Evaluating model performance on the validation set...

Model Performance on Validation Set:
Accuracy:  1.0000
Precision: 1.0000
Recall:    1.0000
F1-Score:  1.0000


## Final Task

### Subtask:
Provide a summary of the complete Depression System program, including a discussion on the methods used to mitigate overfitting and the achieved model performance.


## Summary:

### Q&A
The Depression Detection System utilizes a BERT model to classify `Reaction_Text` into four sentiment labels: 'Anxious', 'Depressed', 'Stressed', and 'Neutral'.

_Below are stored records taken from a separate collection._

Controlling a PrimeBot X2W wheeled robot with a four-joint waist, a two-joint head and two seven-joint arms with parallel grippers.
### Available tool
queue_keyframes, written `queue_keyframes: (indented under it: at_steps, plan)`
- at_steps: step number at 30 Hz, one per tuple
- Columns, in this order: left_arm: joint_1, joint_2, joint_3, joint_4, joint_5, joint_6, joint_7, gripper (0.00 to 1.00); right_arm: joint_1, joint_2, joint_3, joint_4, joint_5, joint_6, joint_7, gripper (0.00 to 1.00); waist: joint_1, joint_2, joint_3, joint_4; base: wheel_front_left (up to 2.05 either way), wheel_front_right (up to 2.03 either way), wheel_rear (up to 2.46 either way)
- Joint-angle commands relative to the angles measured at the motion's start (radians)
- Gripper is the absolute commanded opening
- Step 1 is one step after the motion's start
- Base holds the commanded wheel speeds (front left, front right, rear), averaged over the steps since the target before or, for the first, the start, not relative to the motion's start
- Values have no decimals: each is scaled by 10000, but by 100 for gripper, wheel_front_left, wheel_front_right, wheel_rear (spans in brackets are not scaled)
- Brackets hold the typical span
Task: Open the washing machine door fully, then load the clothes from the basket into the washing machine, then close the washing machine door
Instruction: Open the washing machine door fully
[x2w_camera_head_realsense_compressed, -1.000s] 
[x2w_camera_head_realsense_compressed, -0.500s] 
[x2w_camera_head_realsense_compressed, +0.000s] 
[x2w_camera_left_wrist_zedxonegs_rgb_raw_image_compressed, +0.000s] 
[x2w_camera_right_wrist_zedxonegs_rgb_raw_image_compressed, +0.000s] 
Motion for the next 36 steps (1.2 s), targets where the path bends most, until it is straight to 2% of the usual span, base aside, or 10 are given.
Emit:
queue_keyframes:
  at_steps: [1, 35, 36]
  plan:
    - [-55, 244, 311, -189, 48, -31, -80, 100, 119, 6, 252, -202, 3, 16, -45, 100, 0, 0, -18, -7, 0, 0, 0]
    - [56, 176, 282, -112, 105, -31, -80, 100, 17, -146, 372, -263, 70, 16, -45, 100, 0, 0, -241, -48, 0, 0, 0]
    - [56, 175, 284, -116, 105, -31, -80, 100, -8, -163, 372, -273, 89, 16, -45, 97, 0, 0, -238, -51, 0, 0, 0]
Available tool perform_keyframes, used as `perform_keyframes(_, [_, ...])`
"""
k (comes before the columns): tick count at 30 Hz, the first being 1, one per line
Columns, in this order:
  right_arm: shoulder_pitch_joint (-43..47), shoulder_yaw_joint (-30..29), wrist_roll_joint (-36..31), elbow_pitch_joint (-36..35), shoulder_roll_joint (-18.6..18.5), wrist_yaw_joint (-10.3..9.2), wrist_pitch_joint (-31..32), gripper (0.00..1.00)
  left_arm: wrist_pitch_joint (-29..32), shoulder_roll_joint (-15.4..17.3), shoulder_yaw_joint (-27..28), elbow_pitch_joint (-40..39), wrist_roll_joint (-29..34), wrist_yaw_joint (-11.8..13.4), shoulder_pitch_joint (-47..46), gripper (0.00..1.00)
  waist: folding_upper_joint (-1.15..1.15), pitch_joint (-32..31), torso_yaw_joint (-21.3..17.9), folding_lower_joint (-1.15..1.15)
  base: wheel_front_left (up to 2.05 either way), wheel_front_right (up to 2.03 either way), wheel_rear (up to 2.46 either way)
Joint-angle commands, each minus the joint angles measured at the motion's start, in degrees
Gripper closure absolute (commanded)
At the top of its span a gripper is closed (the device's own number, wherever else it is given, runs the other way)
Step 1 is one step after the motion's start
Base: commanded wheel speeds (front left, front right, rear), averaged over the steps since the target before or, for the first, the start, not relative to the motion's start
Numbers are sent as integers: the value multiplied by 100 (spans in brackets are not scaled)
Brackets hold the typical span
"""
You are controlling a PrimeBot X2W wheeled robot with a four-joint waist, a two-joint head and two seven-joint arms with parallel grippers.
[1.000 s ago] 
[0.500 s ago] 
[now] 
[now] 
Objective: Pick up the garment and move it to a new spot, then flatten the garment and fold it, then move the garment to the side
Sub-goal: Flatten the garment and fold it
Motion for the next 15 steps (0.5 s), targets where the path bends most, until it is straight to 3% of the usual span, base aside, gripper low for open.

**Methods used to mitigate overfitting:**
To prevent overfitting during training, the following strategies were implemented:
*   **Weight Decay:** The AdamW optimizer was configured with `weight_decay=0.01`, which adds L2 regularization to the model weights.
*   **Early Stopping:** An early stopping mechanism was set up with a `patience` of 3 epochs. Training would halt if the validation loss did not improve for three consecutive epochs.
*   **Gradient Clipping:** Gradients were clipped to a maximum norm of 1.0 to prevent exploding gradients.

**Achieved model performance:**
The model demonstrated exceptional performance on the validation set, achieving perfect scores across all evaluated metrics:
*   **Accuracy:** 1.0000
*   **Precision:** 1.0000
*   **Recall:** 1.0000
*   **F1-Score:** 1.0000

### Data Analysis Key Findings
*   The dataset `Dataset_2025.csv` contains 600 entries and 9 columns, with `Reaction_Text` identified as the input text and `Label_Status` as the target variable.
*   No missing values were found in any column, indicating a clean dataset.
*   The `Label_Status` column contains four classes ('Anxious', 'Depressed', 'Stressed', 'Neutral') with a relatively balanced distribution (160, 149, 147, and 144 instances respectively).
*   Text data was tokenized using `BertTokenizerFast` with a maximum length of 128, and labels were numerically encoded.
*   The data was split into training and validation sets (80/20 ratio), and converted into PyTorch tensors for efficient batch processing using `DataLoader` objects.
*   A `bert-base-uncased` model with a classification layer configured for 4 output labels was used.
*   The model was trained for 5 epochs. The average training loss decreased from 1.15 in Epoch 1 to 0.15 in Epoch 5, while the average validation loss decreased from 0.78 to 0.12 over the same period.
*   Despite the implementation of early stopping, it was not triggered as the validation loss continuously improved throughout all 5 epochs.
*   The final model achieved perfect scores (1.0000 for Accuracy, Precision, Recall, and F1-Score) on the validation set.

### Insights or Next Steps
*   The exceptionally high (perfect) performance metrics on the validation set are unusual for a text classification task and may suggest potential data leakage between the training and validation sets or an issue with the dataset itself. Further investigation is warranted to confirm the model's true generalization ability.
*   It is crucial to evaluate the model on an independent, unseen test set to ensure robustness and generalizability, and potentially perform cross-validation to get a more reliable estimate of performance.